Assignment:
Retype the data that follows line by line, exactly, and leave its pictures out.

Dataset extract:
#####
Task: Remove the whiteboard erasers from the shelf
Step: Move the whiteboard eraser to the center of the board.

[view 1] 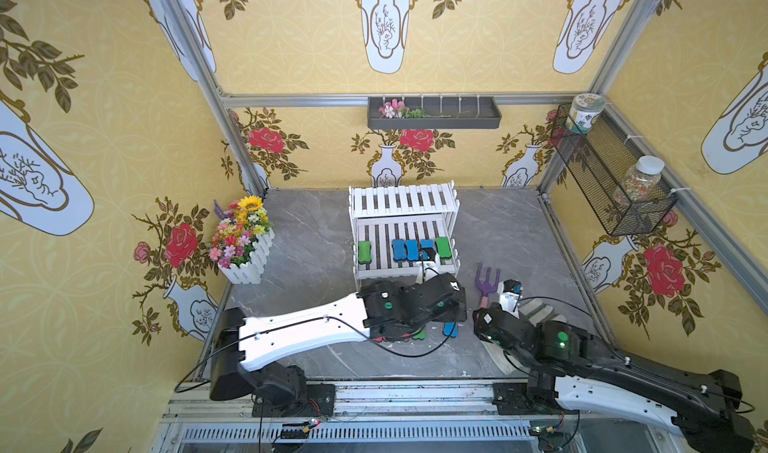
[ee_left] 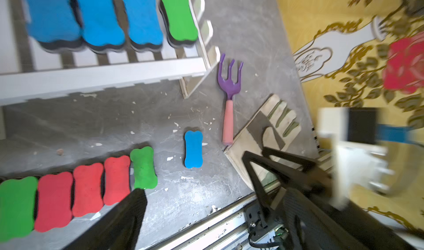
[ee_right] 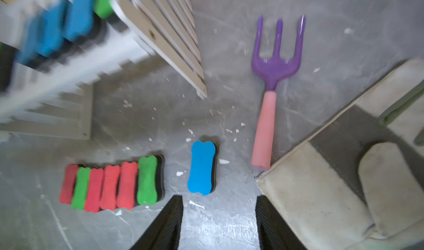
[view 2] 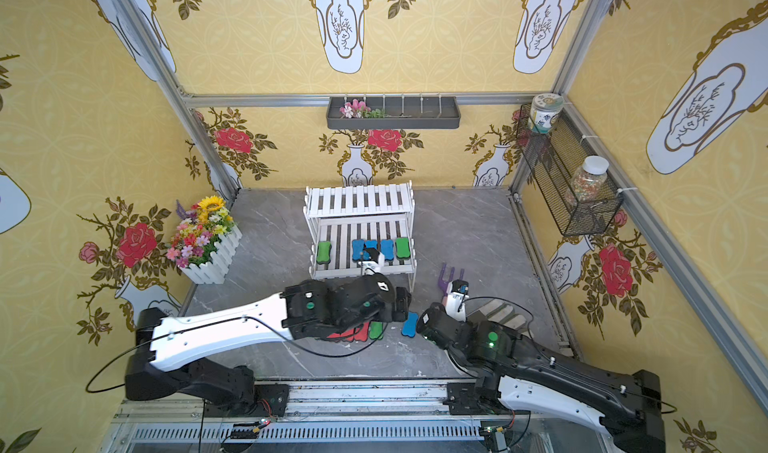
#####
Exercise solution:
Task: Remove the whiteboard erasers from the shelf
Step: Move the whiteboard eraser to the center of the board.

[view 1] 
[ee_left] 
[ee_right] 
[view 2] 

The output requires no further additions.